While remarkable progress has been made for rigid object manipulation, manipulating deformable objects poses unique challenges, including
frequent occlusions, infinite-dimensional state spaces and complex dynamics. Just as object pose estimation and tracking have aided robots
for rigid manipulation, dense 3D tracking (scene flow) of highly deformable objects will enable new applications in robotics while aiding existing approaches,
such as imitation learning or creating digital twins with real2sim transfer. We propose DeformGS, an approach to recover scene flow in highly deformable scenes,
using simultaneous video captures of a dynamic scene from multiple cameras. DeformGS builds on recent advances in Gaussian splatting, a method that learns
the properties of a large number of Gaussians for state-of-the-art and fast novel-view synthesis. DeformGS learns a deformation function to project a set
of Gaussians with canonical properties into world space. The deformation function uses a neural-voxel encoding and a multilayer perceptron (MLP) to infer Gaussian position,
rotation, and a shadow scalar. We enforce physics-inspired regularization terms based on conservation of momentum and isometry, which leads to trajectories with smaller
trajectory errors.

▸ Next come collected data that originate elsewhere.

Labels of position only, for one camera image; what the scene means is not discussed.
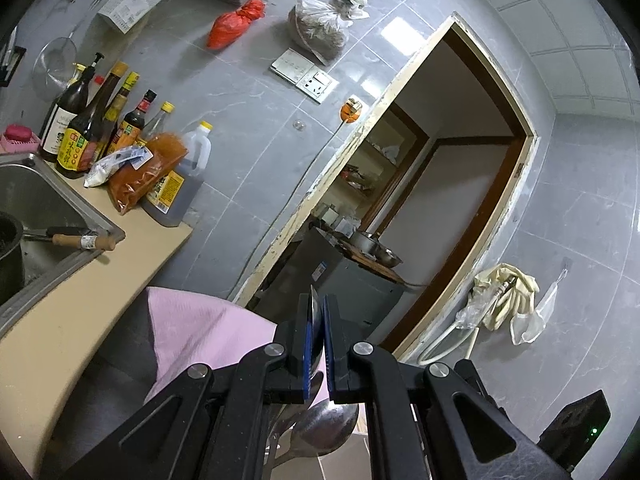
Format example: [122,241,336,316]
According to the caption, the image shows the cream door frame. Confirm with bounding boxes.
[232,10,538,366]

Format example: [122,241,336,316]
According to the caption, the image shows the steel bowl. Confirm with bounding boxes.
[350,230,403,268]

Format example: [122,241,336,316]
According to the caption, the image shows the red plastic bag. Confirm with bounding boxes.
[207,0,266,51]

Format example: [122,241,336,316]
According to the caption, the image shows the yellow cap sauce bottle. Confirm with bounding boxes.
[95,71,140,161]

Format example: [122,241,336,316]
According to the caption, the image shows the metal spoon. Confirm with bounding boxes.
[265,432,372,480]
[292,285,360,458]

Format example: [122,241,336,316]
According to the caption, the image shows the wooden board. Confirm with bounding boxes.
[345,250,407,286]

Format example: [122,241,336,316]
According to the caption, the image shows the black power cable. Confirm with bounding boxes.
[295,120,348,201]

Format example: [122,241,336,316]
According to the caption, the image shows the black pot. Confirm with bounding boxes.
[0,212,26,306]

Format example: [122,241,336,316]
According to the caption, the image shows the dark pump bottle white label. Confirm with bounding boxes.
[40,52,106,163]

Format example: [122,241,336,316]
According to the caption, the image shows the steel sink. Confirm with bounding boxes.
[0,152,126,336]

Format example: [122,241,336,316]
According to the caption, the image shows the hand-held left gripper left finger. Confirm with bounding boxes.
[65,292,315,480]

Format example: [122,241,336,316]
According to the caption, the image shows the clear plastic bag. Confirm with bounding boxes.
[455,290,493,331]

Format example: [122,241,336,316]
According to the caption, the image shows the metal mesh strainer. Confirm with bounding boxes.
[32,0,137,93]

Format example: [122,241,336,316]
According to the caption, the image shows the orange spice bag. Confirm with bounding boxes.
[107,132,188,216]

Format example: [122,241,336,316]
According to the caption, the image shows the clear bag of dried goods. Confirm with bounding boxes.
[287,0,371,66]

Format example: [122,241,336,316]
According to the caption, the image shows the white hose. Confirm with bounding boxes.
[417,320,481,366]

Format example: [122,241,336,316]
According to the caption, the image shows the white seasoning packet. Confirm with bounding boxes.
[84,145,153,188]

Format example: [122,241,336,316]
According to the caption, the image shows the brown oil jug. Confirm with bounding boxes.
[141,121,213,228]

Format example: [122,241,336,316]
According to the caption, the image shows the pink soap dish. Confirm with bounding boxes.
[2,124,41,155]

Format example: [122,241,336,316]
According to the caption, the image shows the dark bottle red neck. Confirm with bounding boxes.
[107,90,158,153]

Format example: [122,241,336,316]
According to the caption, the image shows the white paper box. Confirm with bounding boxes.
[97,0,163,33]

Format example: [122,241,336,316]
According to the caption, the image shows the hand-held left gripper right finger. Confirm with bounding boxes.
[322,294,576,480]

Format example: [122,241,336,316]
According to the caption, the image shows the dark sauce bottle yellow label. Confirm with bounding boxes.
[56,62,130,180]

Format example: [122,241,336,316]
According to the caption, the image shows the white wall switch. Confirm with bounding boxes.
[271,49,321,81]

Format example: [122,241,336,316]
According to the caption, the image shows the wooden handled kitchen tool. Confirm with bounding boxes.
[22,227,117,252]

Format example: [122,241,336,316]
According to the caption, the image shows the white wall socket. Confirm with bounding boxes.
[297,71,340,103]

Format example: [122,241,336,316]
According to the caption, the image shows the wooden storage shelf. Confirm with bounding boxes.
[340,130,431,201]

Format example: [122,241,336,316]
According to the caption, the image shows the orange wall hook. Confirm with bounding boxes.
[339,97,363,125]

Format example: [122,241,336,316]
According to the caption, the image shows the pink floral tablecloth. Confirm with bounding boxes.
[145,287,331,411]

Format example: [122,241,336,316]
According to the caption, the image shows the clear bottle yellow cap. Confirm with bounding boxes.
[140,101,176,143]

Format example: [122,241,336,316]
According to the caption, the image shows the beige kitchen counter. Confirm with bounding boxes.
[0,175,193,480]

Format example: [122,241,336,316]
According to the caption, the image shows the cream rubber gloves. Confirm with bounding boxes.
[472,262,541,333]

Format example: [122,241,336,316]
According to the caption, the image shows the grey cabinet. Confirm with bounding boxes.
[260,227,406,341]

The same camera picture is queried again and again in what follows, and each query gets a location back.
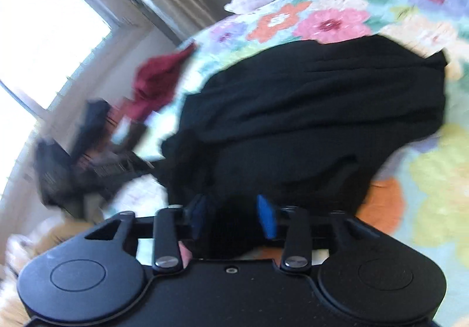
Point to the black garment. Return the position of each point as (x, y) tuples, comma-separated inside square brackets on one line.
[(311, 111)]

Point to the floral quilt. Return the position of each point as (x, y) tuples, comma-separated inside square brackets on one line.
[(421, 184)]

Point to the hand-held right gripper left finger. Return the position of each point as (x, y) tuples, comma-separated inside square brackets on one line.
[(198, 216)]

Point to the window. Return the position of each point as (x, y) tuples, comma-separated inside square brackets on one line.
[(44, 37)]

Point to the red garment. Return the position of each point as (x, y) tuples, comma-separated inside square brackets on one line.
[(157, 81)]

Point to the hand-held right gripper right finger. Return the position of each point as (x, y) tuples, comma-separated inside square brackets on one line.
[(267, 220)]

We also leverage existing foundation models SAM and XMEM to produce noisy masks, and learn a per-Gaussian mask for better physics-inspired regularization.
DeformGS achieves high-quality 3D tracking on highly deformable scenes with shadows and occlusions. In experiments, DeformGS improves 3D
tracking by an average of 55.8% compared to the state-of-the-art. With sufficient texture, DeformGS achieves a median tracking error of 3.3 mm on a cloth of 1.5 × 1.5 m in area.